## What you will do
Go through the records line by line. Report how many lines contain "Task", with nothing else.

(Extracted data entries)
━━━━━━
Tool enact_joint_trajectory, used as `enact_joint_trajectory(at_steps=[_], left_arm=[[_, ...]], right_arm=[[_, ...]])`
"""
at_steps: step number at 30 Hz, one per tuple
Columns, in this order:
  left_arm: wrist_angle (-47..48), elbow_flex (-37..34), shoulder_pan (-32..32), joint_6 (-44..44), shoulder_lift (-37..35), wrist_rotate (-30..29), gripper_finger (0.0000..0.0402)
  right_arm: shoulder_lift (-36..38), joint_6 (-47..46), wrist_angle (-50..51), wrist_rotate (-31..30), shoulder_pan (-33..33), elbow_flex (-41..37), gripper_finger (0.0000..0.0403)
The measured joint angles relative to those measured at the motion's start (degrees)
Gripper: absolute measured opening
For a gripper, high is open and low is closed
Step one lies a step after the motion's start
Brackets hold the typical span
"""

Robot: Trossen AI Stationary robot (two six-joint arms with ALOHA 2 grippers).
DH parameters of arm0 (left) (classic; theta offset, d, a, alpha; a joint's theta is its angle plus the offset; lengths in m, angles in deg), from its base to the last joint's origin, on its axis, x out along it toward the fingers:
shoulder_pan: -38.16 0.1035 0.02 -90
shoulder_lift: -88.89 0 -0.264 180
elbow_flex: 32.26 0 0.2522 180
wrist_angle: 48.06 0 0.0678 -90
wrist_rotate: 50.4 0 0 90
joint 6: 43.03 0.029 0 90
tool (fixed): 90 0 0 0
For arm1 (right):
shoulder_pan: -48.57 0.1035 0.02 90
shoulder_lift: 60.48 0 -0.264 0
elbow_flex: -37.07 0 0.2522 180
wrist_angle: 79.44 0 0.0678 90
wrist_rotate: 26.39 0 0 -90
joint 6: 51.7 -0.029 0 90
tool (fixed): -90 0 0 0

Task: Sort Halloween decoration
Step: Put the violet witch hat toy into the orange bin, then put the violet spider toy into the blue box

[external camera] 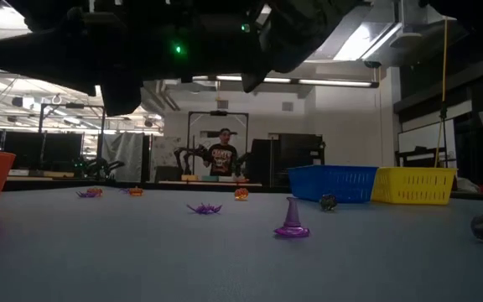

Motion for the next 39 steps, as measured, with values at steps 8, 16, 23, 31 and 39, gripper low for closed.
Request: enact_joint_trajectory(at_steps=[8,16,23,31,39], left_arm=[[0.0,0.0,0.0,0.0,0.0,-0.02,0.0167],[0.0,0.0,0.0,0.0,0.02,-0.02,0.0167],[0.0,0.0,0.0,0.0,0.02,-0.04,0.0167],[0.0,0.0,-0.02,0.02,0.02,-0.04,0.0167],[0.0,0.0,-0.02,0.04,0.02,-0.06,0.0167]], right_arm=[[0.0,0.02,-0.11,-0.07,-0.02,-0.02,0.0036],[0.0,0.02,-0.11,-1.82,0.0,-0.02,0.0126],[0.02,0.02,-0.09,-5.01,-0.01,-0.04,0.0167],[0.33,0.04,2.94,-8.99,0.04,-0.1,0.0166],[7.79,-0.04,23.76,-20.61,0.04,-0.11,0.0165]])
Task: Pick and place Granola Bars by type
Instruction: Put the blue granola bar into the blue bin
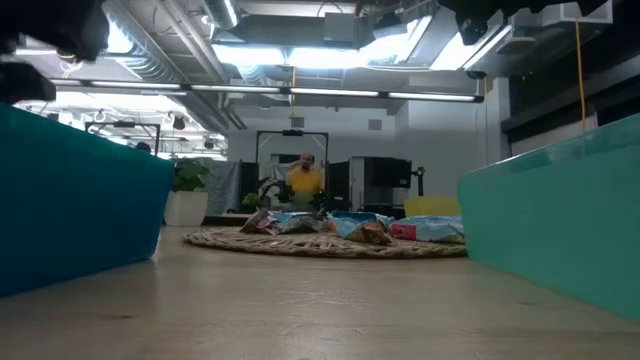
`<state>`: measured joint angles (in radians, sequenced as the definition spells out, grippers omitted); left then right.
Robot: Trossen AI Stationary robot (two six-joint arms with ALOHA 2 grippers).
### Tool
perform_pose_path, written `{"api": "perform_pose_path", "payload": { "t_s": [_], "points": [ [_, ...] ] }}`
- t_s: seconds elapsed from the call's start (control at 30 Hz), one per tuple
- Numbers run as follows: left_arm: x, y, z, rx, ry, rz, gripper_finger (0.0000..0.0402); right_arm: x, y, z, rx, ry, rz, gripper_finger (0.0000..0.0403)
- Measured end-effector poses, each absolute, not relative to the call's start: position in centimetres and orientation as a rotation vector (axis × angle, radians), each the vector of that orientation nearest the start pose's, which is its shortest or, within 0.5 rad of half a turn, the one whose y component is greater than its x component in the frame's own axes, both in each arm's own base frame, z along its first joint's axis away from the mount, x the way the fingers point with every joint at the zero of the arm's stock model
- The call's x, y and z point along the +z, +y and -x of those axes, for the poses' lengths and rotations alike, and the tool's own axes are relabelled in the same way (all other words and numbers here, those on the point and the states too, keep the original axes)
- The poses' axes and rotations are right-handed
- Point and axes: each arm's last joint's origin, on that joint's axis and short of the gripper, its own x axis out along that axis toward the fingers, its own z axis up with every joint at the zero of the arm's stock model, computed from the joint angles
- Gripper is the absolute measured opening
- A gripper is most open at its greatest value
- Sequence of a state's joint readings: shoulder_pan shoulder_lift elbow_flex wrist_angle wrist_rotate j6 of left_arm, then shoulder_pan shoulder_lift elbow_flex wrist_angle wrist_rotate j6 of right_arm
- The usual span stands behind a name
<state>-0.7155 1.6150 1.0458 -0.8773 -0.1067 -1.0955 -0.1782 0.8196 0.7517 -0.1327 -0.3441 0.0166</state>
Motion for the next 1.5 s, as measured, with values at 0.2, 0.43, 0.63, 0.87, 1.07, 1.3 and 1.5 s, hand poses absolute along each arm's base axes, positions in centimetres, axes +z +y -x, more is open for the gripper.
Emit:
{"api": "perform_pose_path", "payload": {
  "t_s": [0.2,0.43,0.63,0.87,1.07,1.3,1.5],
  "points": [
    [22.1,-17.3,-20.7,0.259,1.260,0.405,0.0200,32.1,-2.1,-18.0,0.208,0.196,-0.073,0.0117],
    [25.4,-15.9,-19.4,0.262,1.115,0.499,0.0197,32.1,-2.1,-18.0,0.217,0.196,-0.074,0.0117],
    [27.2,-14.8,-18.4,0.260,1.030,0.518,0.0196,32.1,-2.1,-18.0,0.217,0.195,-0.071,0.0117],
    [28.9,-13.6,-17.3,0.250,0.925,0.512,0.0196,32.1,-2.1,-18.0,0.218,0.192,-0.054,0.0117],
    [30.2,-12.6,-16.3,0.231,0.878,0.540,0.0196,32.1,-2.1,-18.0,0.219,0.189,-0.048,0.0117],
    [31.6,-11.3,-14.8,0.206,0.822,0.565,0.0196,32.1,-2.1,-18.0,0.219,0.189,-0.045,0.0117],
    [32.5,-9.7,-13.6,0.209,0.795,0.570,0.0196,32.1,-2.1,-18.0,0.220,0.189,-0.037,0.0117]
  ]
}}
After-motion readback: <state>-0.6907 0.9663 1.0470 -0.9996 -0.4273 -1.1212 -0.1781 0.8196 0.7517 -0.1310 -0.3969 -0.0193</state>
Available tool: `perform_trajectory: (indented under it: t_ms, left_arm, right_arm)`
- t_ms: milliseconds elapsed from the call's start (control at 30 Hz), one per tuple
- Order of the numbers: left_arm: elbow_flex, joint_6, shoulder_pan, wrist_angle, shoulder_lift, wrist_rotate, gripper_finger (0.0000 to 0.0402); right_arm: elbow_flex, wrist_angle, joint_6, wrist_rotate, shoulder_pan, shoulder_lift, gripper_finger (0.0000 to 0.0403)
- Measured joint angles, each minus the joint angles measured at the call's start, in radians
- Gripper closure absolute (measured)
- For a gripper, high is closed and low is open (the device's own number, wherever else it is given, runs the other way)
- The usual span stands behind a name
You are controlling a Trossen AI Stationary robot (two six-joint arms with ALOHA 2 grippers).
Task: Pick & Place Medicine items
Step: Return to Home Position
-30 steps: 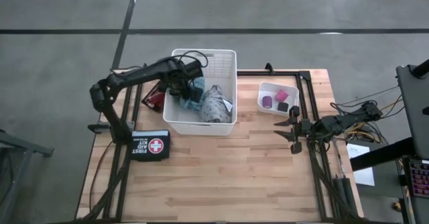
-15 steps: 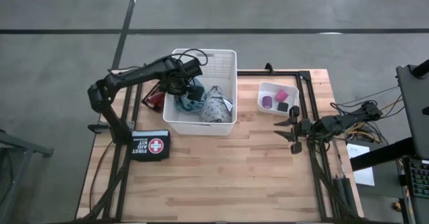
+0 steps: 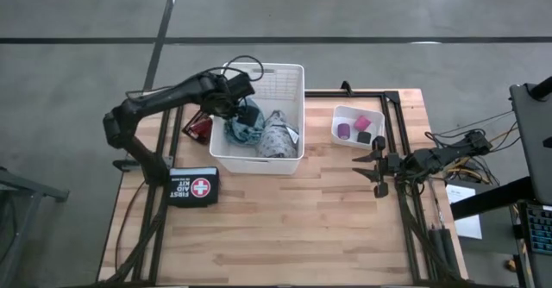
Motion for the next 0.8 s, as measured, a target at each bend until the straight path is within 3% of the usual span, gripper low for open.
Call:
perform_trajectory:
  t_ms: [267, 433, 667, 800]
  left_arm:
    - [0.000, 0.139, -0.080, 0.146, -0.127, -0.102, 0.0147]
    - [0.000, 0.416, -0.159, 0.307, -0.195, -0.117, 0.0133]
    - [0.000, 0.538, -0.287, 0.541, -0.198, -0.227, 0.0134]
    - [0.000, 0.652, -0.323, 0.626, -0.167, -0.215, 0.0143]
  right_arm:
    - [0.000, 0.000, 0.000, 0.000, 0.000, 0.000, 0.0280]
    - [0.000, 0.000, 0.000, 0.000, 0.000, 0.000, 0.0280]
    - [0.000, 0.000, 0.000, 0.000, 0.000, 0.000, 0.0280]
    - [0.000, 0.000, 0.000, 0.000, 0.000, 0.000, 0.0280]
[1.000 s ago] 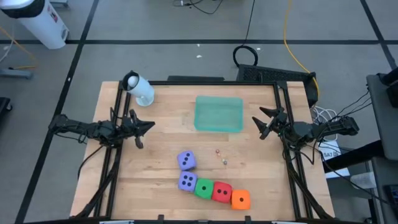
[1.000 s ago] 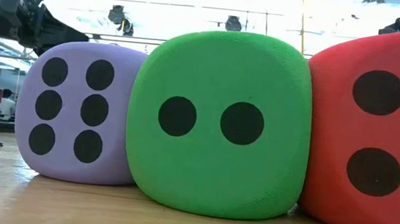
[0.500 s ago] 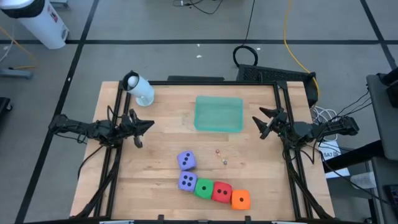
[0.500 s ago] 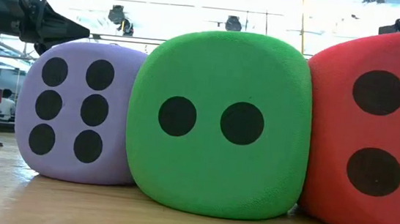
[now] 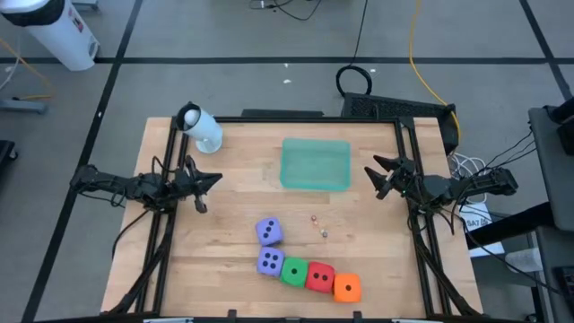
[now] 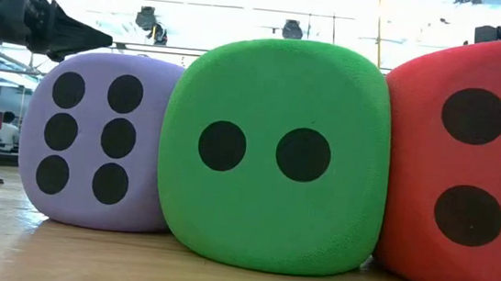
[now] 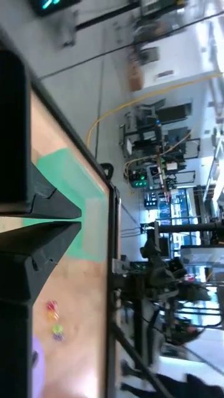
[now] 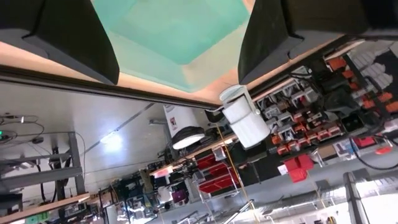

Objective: Pick & Place Dice
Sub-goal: Put the large orange die into the green bin

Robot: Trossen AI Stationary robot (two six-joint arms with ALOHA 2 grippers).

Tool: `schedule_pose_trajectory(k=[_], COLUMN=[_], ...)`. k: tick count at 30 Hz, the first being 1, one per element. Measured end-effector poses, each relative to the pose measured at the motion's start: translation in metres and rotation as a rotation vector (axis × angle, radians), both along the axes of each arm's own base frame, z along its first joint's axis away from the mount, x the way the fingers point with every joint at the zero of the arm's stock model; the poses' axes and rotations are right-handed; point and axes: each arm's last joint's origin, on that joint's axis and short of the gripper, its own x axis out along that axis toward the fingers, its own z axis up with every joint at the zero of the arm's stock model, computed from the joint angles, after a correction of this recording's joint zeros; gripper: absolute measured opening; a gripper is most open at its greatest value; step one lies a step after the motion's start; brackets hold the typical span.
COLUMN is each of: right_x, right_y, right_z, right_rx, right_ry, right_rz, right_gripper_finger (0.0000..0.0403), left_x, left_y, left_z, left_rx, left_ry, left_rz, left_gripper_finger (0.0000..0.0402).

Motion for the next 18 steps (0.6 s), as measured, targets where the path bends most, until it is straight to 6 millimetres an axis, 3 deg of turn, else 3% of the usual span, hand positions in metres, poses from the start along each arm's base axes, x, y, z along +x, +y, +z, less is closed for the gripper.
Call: schedule_pose_trajectory(k=[5,18], right_x=[-0.0001,0.0005], right_y=[-0.0001,0.0002], right_z=[0.0012,-0.0005], right_rx=[0.009,-0.09], right_ry=[-0.019,0.074], right_rz=[-0.002,-0.003], right_gripper_finger=[0.032,0.032], left_x=[-0.0005,-0.0015], left_y=[0.0006,0.0023], left_z=[0.0029,0.0057], left_rx=[0.11,0.147], left_ry=[0.011,0.005], left_rz=[0.032,0.097], left_gripper_finger=[0.0026,0.0026])
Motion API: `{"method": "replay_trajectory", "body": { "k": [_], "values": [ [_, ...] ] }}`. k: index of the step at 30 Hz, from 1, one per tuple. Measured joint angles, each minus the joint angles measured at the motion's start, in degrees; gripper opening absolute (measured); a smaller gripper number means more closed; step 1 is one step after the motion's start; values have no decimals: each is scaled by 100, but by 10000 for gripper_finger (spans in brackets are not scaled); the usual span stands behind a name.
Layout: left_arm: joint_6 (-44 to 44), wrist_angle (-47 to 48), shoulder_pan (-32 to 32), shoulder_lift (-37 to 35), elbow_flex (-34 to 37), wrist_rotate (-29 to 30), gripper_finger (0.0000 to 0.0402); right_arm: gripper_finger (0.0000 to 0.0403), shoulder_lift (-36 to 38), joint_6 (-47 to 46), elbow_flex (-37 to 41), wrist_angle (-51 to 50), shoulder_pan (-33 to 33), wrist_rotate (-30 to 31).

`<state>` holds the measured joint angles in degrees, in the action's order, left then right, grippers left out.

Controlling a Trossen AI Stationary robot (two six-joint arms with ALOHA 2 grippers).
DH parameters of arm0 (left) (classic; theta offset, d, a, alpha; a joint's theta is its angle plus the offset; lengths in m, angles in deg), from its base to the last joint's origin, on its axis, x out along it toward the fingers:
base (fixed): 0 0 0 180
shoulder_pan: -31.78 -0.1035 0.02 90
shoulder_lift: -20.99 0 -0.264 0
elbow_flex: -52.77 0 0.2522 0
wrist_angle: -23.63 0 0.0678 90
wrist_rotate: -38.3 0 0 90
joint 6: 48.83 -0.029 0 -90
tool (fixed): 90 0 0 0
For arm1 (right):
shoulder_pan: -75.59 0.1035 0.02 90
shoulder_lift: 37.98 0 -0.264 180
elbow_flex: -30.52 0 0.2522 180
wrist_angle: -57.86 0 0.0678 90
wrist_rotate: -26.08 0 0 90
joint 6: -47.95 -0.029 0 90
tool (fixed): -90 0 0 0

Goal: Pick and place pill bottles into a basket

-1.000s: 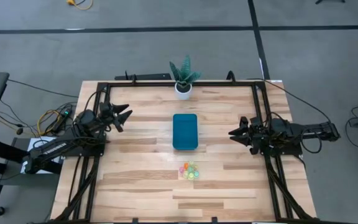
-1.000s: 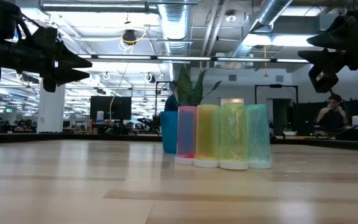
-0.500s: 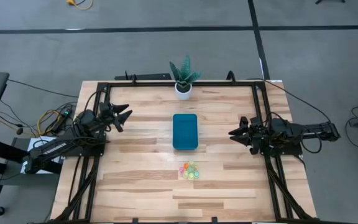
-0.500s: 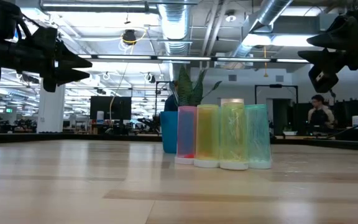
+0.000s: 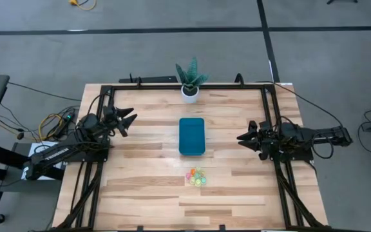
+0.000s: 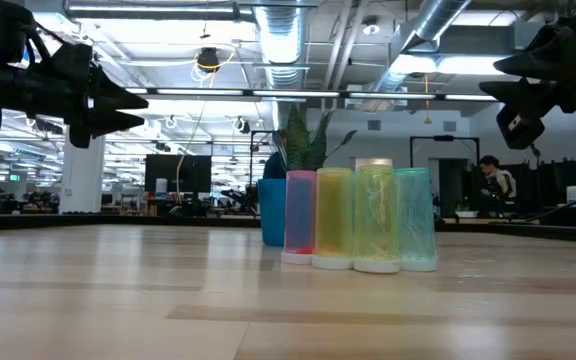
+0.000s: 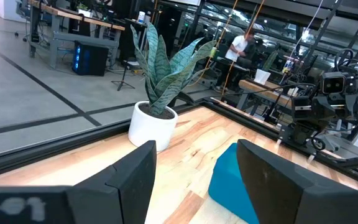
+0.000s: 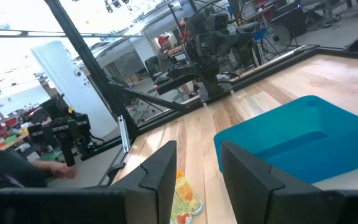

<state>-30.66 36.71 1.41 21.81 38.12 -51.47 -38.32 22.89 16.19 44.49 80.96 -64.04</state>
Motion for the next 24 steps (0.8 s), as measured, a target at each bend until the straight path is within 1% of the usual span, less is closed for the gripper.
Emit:
{"method": "replay_trajectory", "body": {
  "k": [2,5,8,12,16,24],
  "values": [
    [1,0,1,-2,0,-1,213,118,-1,39,1,7,0,20],
    [2,0,2,0,-1,0,213,118,0,377,1,55,-28,153],
    [2,0,2,-1,0,-1,213,118,-2,433,1,56,-27,173],
    [2,0,1,0,1,-1,213,118,0,945,1,98,-56,328],
    [0,0,0,0,-1,-2,213,118,0,857,1,347,-61,321],
    [2,0,1,-1,0,-1,213,118,0,817,1,268,-61,323]
  ]
}}
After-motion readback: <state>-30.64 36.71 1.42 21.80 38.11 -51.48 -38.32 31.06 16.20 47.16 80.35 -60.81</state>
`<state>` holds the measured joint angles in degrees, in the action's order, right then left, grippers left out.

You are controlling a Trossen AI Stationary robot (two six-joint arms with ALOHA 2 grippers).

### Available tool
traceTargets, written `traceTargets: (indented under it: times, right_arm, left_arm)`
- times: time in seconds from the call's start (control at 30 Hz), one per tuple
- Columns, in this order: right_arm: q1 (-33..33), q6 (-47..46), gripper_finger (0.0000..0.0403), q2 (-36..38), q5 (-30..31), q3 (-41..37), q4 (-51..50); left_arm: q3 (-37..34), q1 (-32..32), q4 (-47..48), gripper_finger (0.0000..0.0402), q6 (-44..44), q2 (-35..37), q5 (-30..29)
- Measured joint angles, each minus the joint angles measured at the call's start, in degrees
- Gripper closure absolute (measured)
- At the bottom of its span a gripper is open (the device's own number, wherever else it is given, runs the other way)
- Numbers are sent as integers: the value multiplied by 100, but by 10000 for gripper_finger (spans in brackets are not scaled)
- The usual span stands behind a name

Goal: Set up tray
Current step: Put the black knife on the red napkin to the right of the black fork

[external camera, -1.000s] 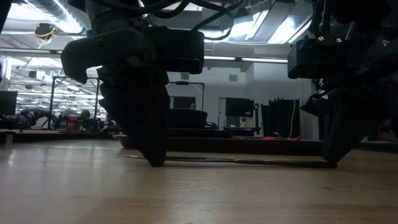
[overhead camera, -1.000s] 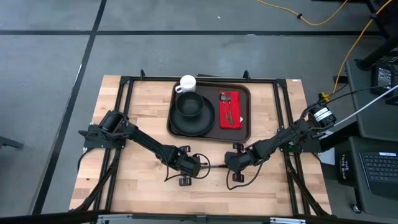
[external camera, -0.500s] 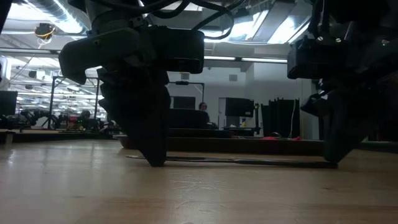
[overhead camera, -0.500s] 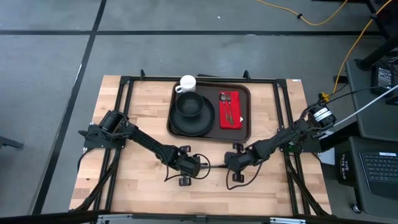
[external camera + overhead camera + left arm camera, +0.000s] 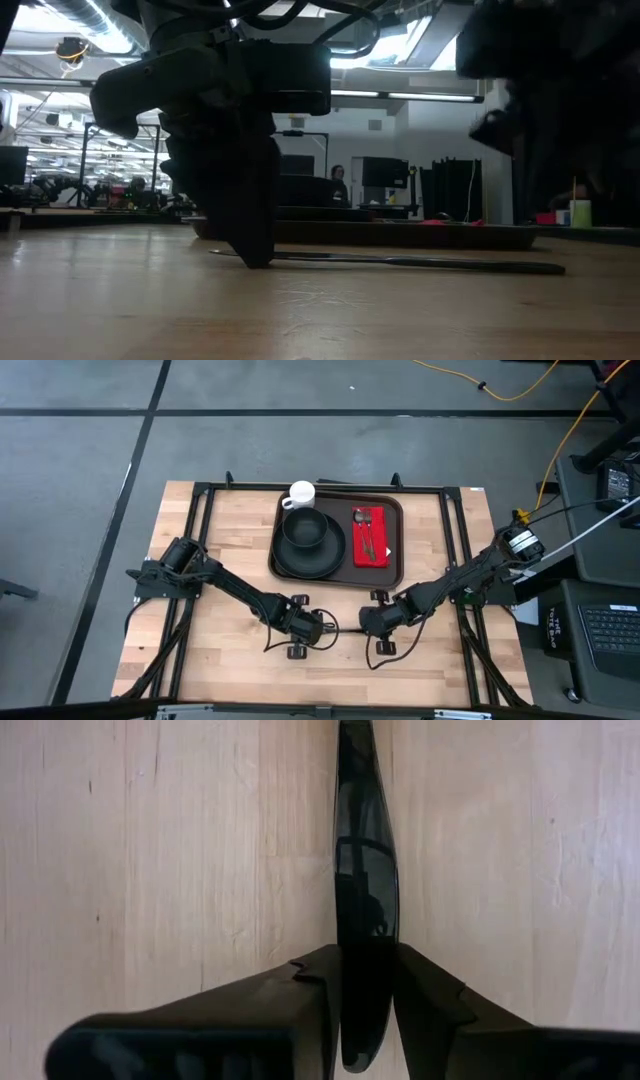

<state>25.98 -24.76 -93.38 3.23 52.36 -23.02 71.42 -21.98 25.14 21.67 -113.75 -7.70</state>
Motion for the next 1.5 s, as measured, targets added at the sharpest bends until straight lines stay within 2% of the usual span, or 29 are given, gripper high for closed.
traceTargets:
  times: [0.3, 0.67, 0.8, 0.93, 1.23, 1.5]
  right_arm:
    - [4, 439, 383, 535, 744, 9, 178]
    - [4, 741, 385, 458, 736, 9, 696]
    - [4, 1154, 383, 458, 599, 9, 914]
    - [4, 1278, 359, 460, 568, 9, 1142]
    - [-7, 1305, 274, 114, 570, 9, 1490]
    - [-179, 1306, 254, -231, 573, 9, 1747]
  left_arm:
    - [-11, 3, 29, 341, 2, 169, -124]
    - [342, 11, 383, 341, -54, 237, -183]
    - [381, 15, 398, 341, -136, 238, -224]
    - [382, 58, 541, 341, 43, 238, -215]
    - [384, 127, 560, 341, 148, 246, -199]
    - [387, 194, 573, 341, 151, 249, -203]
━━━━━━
## Answer box
3